- [Source material]
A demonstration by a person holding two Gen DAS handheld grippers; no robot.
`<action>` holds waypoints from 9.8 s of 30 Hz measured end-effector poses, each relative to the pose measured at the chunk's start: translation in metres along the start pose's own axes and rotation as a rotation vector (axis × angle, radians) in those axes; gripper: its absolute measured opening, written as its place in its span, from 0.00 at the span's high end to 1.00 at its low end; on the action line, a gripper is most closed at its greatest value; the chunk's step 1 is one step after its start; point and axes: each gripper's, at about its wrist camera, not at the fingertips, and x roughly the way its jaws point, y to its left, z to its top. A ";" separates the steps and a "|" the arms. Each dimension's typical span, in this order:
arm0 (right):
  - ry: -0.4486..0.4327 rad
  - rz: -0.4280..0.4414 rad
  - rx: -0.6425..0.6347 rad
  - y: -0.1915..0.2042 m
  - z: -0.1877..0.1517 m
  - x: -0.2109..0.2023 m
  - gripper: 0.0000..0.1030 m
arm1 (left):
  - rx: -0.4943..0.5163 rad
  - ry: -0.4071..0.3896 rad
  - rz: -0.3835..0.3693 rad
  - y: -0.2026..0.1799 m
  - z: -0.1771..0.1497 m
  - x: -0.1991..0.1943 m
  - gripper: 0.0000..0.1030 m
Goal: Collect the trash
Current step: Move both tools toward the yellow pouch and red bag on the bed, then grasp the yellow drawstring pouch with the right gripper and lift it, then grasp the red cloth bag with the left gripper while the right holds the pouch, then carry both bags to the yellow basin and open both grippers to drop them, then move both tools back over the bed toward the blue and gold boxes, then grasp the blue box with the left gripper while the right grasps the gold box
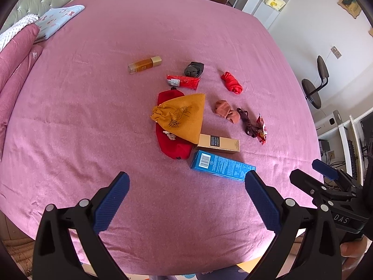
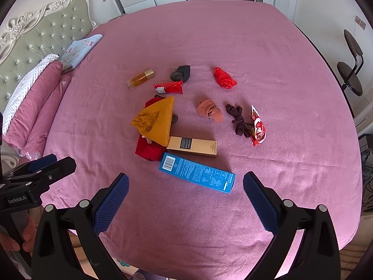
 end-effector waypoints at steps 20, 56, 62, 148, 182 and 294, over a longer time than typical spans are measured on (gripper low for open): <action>0.007 0.011 0.005 0.001 0.010 0.007 0.08 | 0.003 0.004 -0.007 -0.001 0.005 0.005 0.04; 0.082 0.038 -0.029 0.016 0.050 0.077 0.08 | -0.069 0.101 -0.006 0.030 0.031 0.070 0.04; 0.096 0.071 -0.031 0.018 0.068 0.111 0.10 | -0.096 0.145 -0.012 0.040 0.037 0.103 0.04; 0.048 0.325 0.260 -0.035 0.062 0.097 0.94 | -0.244 0.219 -0.073 0.049 0.047 0.155 0.98; -0.093 0.043 0.829 -0.182 -0.261 -0.105 0.94 | 0.368 0.458 -0.332 -0.166 -0.155 0.063 0.98; 0.246 0.258 0.168 -0.159 0.008 0.092 0.51 | -0.451 0.312 0.025 -0.103 -0.023 0.201 0.24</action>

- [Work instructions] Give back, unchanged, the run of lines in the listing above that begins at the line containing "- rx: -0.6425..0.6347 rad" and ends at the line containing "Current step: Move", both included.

- [Response for this exercise]
  - rx: -0.6425..0.6347 rad
  - y: -0.1915..0.2042 m
  - z: -0.1877..0.1517 m
  - x: -0.2109..0.2023 m
  - gripper: 0.0000..0.1030 m
arm1 (left):
  - rx: -0.4943..0.5163 rad
  - ry: -0.4071..0.3896 rad
  - rz: -0.3835..0.3693 rad
  - y: -0.2026..0.1799 m
  - z: -0.1771..0.1497 m
  - x: -0.1991..0.1943 m
  - gripper: 0.0000..0.1030 m
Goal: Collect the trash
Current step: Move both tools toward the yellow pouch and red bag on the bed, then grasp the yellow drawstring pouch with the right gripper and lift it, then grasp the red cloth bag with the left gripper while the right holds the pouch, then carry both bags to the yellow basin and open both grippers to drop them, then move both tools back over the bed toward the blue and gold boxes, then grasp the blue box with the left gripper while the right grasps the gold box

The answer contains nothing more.